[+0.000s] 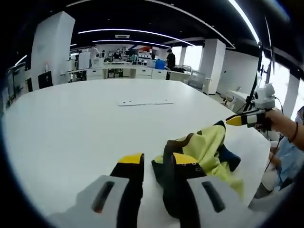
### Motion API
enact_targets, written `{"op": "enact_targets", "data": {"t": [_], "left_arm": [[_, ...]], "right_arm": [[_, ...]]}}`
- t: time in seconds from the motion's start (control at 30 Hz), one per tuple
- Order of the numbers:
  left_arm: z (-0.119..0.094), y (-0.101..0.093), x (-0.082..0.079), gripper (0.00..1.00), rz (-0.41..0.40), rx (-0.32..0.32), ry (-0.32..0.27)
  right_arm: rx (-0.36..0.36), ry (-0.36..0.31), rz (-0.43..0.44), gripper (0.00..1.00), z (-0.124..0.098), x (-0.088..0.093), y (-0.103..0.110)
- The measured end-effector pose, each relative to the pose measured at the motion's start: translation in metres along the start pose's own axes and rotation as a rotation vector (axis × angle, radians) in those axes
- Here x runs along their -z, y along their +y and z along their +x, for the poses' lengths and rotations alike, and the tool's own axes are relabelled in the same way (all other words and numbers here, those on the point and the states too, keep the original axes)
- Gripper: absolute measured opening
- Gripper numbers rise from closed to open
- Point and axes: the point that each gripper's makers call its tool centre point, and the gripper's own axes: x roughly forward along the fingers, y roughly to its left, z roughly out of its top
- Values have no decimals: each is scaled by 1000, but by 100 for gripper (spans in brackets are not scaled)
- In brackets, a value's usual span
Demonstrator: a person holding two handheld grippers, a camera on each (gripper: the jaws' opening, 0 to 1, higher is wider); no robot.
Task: Fold the garment on the visible template until the final outline fits inside the template.
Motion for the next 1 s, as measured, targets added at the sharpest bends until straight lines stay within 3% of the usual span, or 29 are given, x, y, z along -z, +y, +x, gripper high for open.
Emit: {"op": "enact_targets", "data": {"t": [0.07, 0.5, 0.73, 1.0], "left_arm": [[8, -4, 1, 21, -28, 21, 5], [51, -11, 36, 17, 27, 57, 153], [61, -11, 59, 15, 36, 60, 221], [61, -9, 70, 10, 22, 52, 255]], "right_arm": [[7, -3, 34, 22, 1, 2, 3], [71, 11, 113, 9, 7, 14, 3], [115, 52, 119, 4, 8, 24, -2], [119, 90, 152, 0, 10, 39, -2]]}}
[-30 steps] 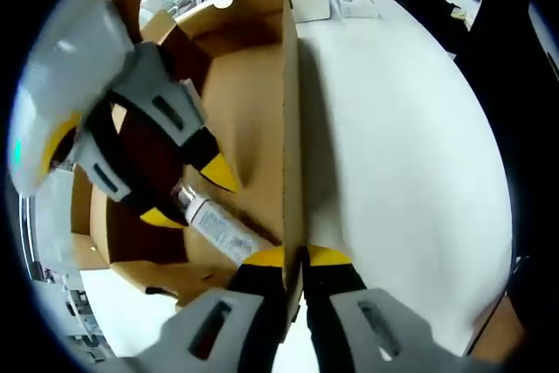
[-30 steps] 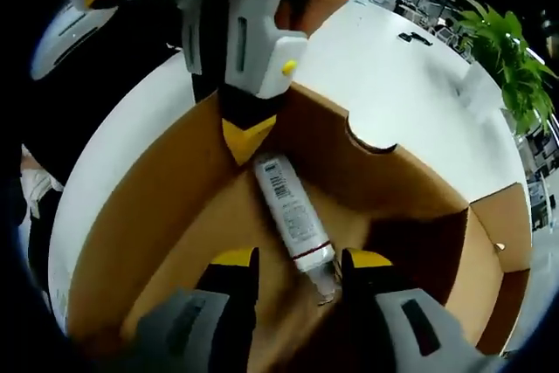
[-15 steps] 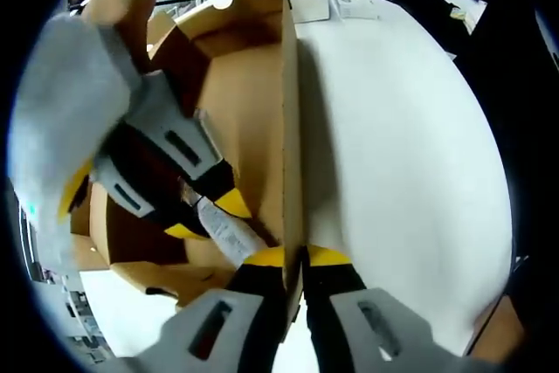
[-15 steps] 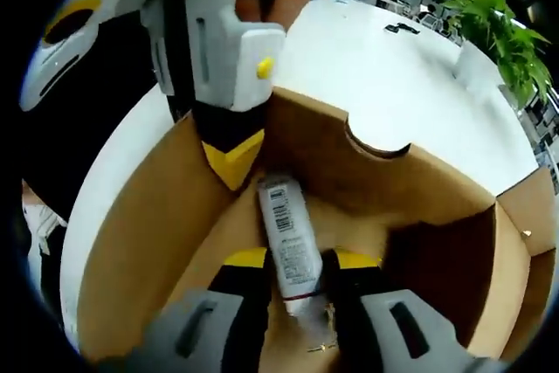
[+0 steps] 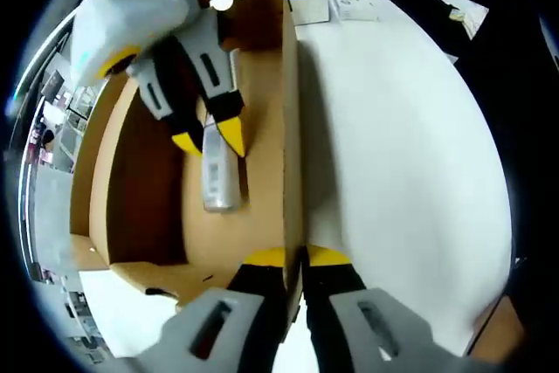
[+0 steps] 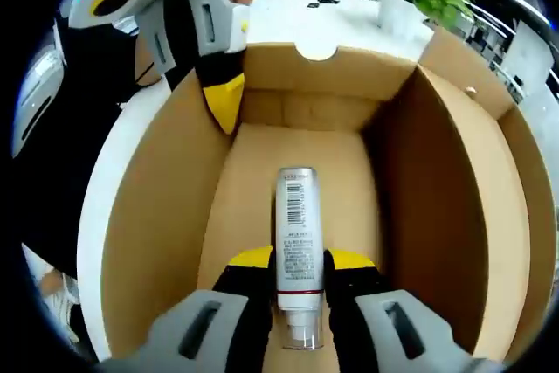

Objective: Operate the shoe box by opening the lid, removing the specified soft item, and placing it in the target area until the item is outside and the box remains undamaged.

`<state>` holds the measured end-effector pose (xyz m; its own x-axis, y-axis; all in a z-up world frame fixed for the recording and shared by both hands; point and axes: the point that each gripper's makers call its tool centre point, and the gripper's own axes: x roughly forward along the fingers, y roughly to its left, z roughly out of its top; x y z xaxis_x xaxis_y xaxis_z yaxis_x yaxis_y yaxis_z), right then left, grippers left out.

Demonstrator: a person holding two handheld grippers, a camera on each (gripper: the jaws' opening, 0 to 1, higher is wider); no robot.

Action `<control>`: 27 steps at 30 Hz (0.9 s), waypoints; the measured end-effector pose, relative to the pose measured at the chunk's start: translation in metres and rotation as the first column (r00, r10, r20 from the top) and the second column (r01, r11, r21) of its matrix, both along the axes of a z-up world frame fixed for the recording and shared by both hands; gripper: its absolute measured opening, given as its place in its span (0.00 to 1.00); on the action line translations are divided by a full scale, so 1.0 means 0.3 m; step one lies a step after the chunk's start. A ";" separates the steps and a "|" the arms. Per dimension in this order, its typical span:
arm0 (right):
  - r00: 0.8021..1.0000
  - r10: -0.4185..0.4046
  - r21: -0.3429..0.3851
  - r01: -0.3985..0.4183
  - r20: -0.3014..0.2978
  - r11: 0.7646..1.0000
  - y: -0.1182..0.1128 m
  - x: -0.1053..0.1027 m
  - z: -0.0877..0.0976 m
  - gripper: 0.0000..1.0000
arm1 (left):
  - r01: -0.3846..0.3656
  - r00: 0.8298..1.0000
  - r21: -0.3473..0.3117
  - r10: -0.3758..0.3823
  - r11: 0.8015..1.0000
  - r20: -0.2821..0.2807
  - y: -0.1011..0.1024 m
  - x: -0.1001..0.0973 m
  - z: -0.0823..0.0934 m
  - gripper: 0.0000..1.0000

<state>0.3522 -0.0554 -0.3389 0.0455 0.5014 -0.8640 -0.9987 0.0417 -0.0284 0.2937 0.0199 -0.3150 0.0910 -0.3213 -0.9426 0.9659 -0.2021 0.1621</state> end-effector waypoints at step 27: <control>0.966 -0.260 0.068 0.258 0.011 0.964 -0.095 -0.018 0.071 0.40 | 0.000 1.000 -0.022 0.000 1.000 -0.014 -0.006 -0.022 0.000 0.04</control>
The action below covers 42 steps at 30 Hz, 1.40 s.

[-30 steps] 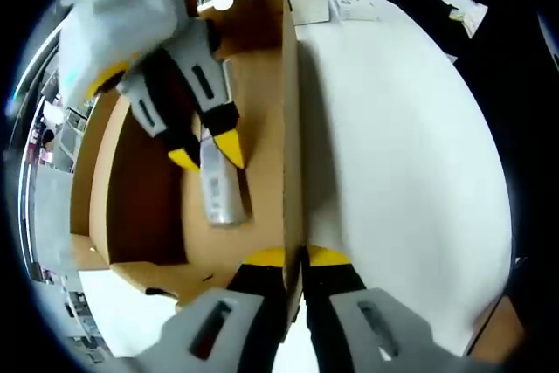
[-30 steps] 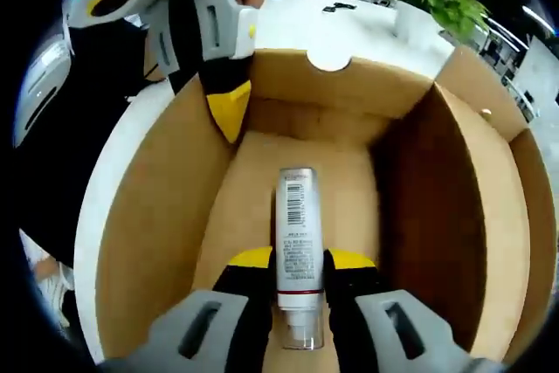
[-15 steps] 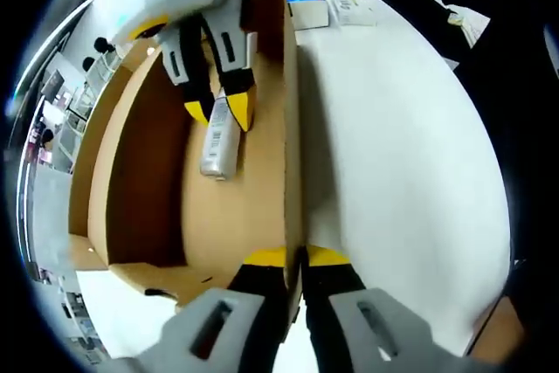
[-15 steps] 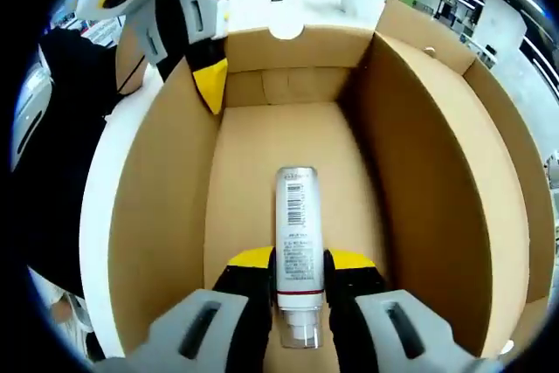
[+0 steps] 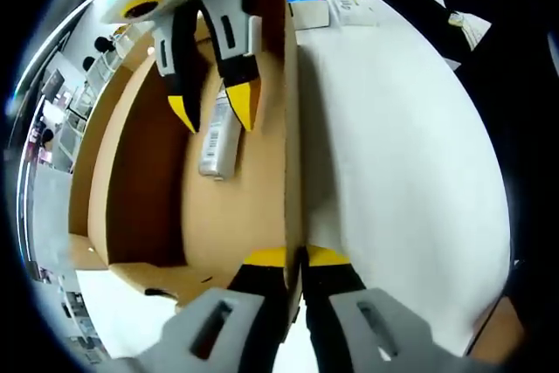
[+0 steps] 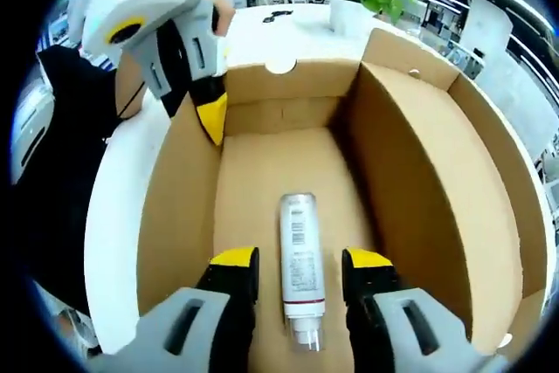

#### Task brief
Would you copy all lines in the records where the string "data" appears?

#### Answer box
enact_targets, written `{"op": "enact_targets", "data": {"t": [_], "left_arm": [[_, ...]], "right_arm": [[_, ...]]}}`
Emit: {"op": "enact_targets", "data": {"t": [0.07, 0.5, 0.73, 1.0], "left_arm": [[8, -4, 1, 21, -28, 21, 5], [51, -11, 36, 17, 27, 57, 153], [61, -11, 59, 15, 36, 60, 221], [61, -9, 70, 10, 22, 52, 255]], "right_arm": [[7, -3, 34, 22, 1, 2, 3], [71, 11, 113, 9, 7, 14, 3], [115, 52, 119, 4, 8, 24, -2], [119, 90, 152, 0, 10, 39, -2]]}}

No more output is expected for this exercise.